- Smithland Farm
- U.S. National Register of Historic Places
- Location: U.S. Route 35 between Lower Nine Mile Rd. and Lower Five Mile Rd., near Henderson, West Virginia
- Coordinates: 38°46′42″N 82°3′2″W﻿ / ﻿38.77833°N 82.05056°W
- Area: 800 acres (320 ha)
- Built: 1869
- Architectural style: Greek Revival, Colonial Revival
- NRHP reference No.: 03001061
- Added to NRHP: October 17, 2003

= Smithland Farm =

Historic house in West Virginia, United States

Smithland Farm, also known as the General John McCausland Memorial Farm, is a historic home and farm located near Henderson, Mason County, West Virginia. The main house is a two-story frame structure constructed in 1869. The house is a side-gabled, two-story, weatherboarded frame structure with a two-story frame wing.

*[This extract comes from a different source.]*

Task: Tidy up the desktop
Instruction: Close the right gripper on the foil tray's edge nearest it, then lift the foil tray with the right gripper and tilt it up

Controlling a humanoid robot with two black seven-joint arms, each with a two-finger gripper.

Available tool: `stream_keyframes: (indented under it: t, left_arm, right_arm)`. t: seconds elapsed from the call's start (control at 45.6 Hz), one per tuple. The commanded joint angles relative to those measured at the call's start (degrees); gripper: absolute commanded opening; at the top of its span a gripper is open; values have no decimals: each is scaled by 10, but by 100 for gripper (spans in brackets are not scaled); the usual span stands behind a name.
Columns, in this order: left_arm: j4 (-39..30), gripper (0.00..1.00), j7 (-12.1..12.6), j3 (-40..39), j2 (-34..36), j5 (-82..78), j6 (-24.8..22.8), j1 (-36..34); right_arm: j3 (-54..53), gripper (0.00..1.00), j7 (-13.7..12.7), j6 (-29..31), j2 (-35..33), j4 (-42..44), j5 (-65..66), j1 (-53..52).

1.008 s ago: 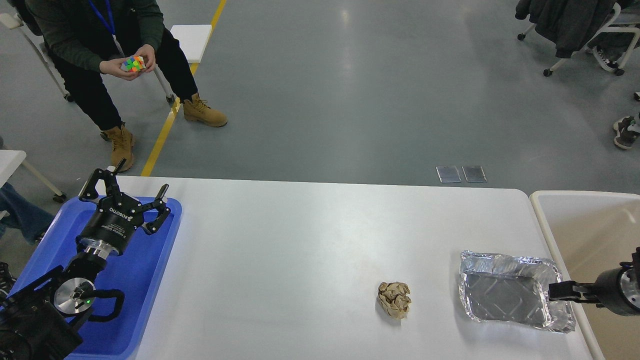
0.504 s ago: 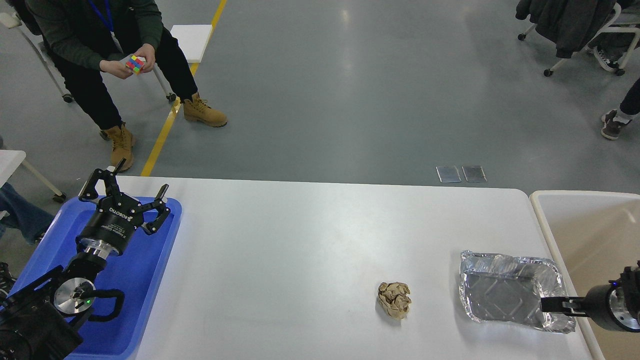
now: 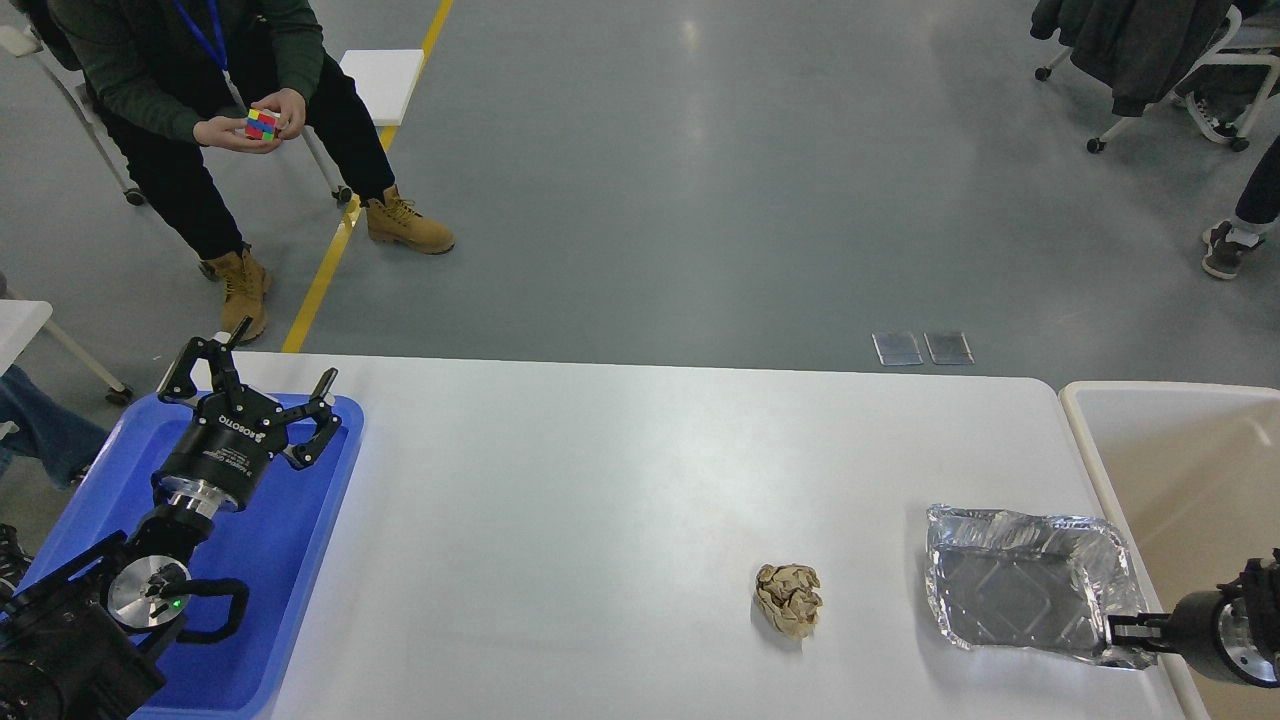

The property includes a contributing corncrib (c. 1950), silo (c. 1930), pole barn (c. 1930s), barn (early 1900s), main barn (early 1900s), block school (c. 1915–1920), and Poffenbarger Cemetery (late 1900s). It was for many years part of a larger farm owned by Confederate General John McCausland. The West Virginia Department of Agriculture acquired the farm in 1981.

It was listed on the National Register of Historic Places in 2003.